By 1972 Nelson had quit Nashville and moved to Austin, where he noticed that young rock fans were turned on by honky-tonk and folk. (His way had been prepared, in part, by friend and colleague Johnny Cash’s eclectic 1970s TV show, showcasing the Man in Black, who had been performing at folk-music festivals for years, with folk-revival stars from Dylan to the Carter family.) Shrewdly, Nelson resurrected the country-folk-rock style that Nashville had rejected, enhanced by his lengthening hair, cowboy-Indian duds and hippie-crossover ideas. His old Music Row pals thought he’d killed what was left of his career. In fact, he had finally found his audience, post-1960s types who thought rock was too corporate and responded to Guthrie-esque storytelling minus the whiny self-indulgence of James Taylor, Carly Simon and Carole King–the same crowd Emmylou Harris would wow and Bruce Springsteen would tap with Nebraska and The Ghost of Tom Joad.

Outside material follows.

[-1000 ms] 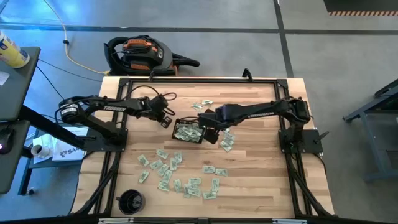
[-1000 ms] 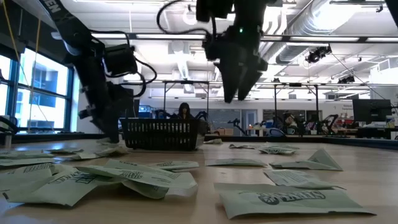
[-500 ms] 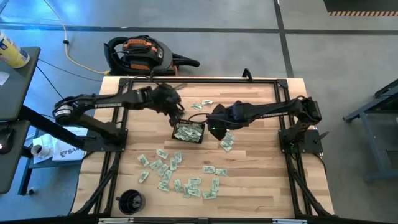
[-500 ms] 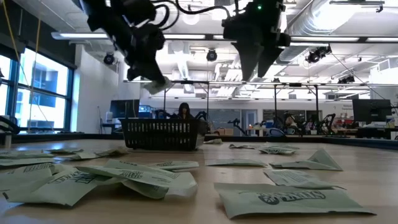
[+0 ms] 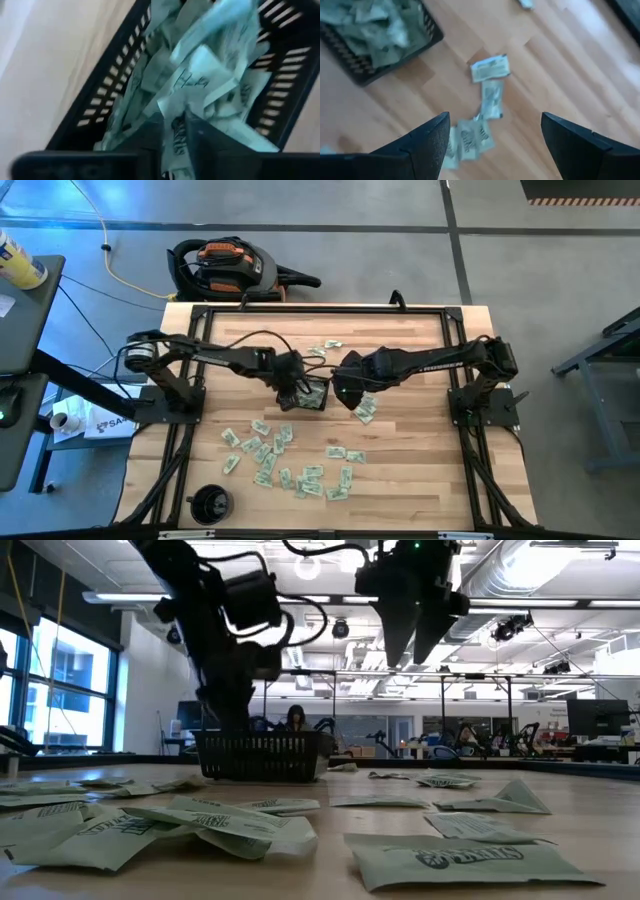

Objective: Pick and place Stevia / Truvia into bins
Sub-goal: Put the green stevia packet into the black basket

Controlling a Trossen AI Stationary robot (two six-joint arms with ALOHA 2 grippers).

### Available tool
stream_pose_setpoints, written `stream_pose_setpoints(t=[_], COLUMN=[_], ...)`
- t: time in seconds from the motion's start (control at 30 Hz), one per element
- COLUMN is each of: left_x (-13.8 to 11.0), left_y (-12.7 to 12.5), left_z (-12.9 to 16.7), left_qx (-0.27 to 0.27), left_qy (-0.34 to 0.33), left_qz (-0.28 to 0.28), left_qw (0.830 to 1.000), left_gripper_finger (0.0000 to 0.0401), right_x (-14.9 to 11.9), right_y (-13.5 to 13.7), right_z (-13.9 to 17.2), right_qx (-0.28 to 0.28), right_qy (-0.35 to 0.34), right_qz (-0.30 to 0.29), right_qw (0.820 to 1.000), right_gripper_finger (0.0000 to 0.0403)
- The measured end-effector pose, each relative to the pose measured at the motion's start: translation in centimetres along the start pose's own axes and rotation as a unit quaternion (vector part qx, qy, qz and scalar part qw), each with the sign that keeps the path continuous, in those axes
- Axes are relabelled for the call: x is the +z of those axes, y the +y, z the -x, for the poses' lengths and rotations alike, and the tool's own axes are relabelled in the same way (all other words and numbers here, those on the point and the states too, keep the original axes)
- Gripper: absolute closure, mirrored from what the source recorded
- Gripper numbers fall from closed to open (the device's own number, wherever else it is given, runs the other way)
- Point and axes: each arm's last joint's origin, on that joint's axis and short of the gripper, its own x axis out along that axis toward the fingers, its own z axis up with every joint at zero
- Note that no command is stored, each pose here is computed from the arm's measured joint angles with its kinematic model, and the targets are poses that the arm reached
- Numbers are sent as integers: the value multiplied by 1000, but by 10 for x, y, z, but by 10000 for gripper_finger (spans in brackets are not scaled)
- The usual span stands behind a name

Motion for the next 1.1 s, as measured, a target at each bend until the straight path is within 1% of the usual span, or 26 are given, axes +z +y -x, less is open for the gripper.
stream_pose_setpoints(t=[0.07,0.13,0.2,0.3,0.4,0.47,0.5,0.63,0.7,0.8,0.93,1.0,1.1], left_x=[-2,-2,8,22,36,41,42,34,28,17,11,8,8], left_y=[1,0,-3,-6,-10,-12,-12,-9,-8,-4,-1,-1,0], left_z=[1,9,22,47,76,97,106,137,148,159,170,172,173], left_qx=[2,3,-1,-3,-8,-5,1,44,62,97,124,127,129], left_qy=[13,23,5,-20,-50,-60,-63,-68,-77,-71,-78,-79,-84], left_qz=[1,9,8,7,6,3,1,-4,1,20,48,60,76], left_qw=[1000,1000,1000,1000,999,998,998,997,995,993,988,987,985], left_gripper_finger=[254,228,208,184,171,167,166,165,165,165,165,165,165], right_x=[-4,-7,-14,-22,-20,-10,-4,25,42,63,79,84,92], right_y=[3,5,5,-1,-4,-8,-10,-34,-51,-77,-106,-112,-114], right_z=[1,1,-6,-31,-56,-62,-63,-66,-76,-99,-128,-140,-154], right_qx=[12,23,26,36,75,103,108,80,85,92,116,121,117], right_qy=[14,28,56,114,117,102,90,32,11,-1,6,16,22], right_qz=[1,-2,-18,-51,-60,-63,-64,-57,-47,-36,-17,8,54], right_qw=[1000,999,998,991,988,987,988,995,995,995,993,993,991], right_gripper_finger=[100,100,100,100,100,100,100,100,100,100,100,100,100])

After an abortive stab at his own indie label, Nelson recorded with Atlantic, by then a major label that had mostly jettisoned r&b and jazz for the Rolling Stones and Led Zeppelin. With soul-music producer Arif Mardin and his own band (including pianist Leon Russell), Nelson cut killers like “Shotgun Willie,” which crossed funky soul back into country and rock, laced with the introspective touches and wry phrase-turnings that Nashville had scorned. In 1974, “Bloody Mary Morning,” a Texas-swing smoothie with characteristic witty lines (“It’s a bloody Mary morning baby left me without warning sometime in the night”), hit No. 14 on the country charts. At 41, Willie Nelson was finally hitting his stride.
One of my Austin-based colleagues comments with bemused affection, “Willie is the Buddha. He’s also a duet whore.” In terms of consistent quality, he’s right, but Nelson’s duets, which have included outings with Charles, Cash and Dylan as well as U2 and Julio Iglesias, if nothing else do reveal Nelson’s prismatic musical curiosity. Two classics (“Good Hearted Woman” and “Mammas Don’t Let Your Babies Grow Up to Be Cowboys”) boast Waylon Jennings, that other Outlaw who, with Nelson, launched the 1970s back-to-the-roots country movement, its revisionist rock, rockabilly and folk ingredients contrasting sharply with contemporary countrypolitan productions. Merle Haggard, another perpetual Nashville outsider, shows up for Townes Van Zandt’s evocative border ballad “Pancho and Lefty,” where Nelson’s nuance nicely plays off Haggard’s swagger while making clear that Haggard, whose band, the Strangers, routinely improvises, is among the few country singers whose jazzy phrasing–the dancing rhythms that infiltrated the best American singing after Louis Armstrong–compares to Nelson’s.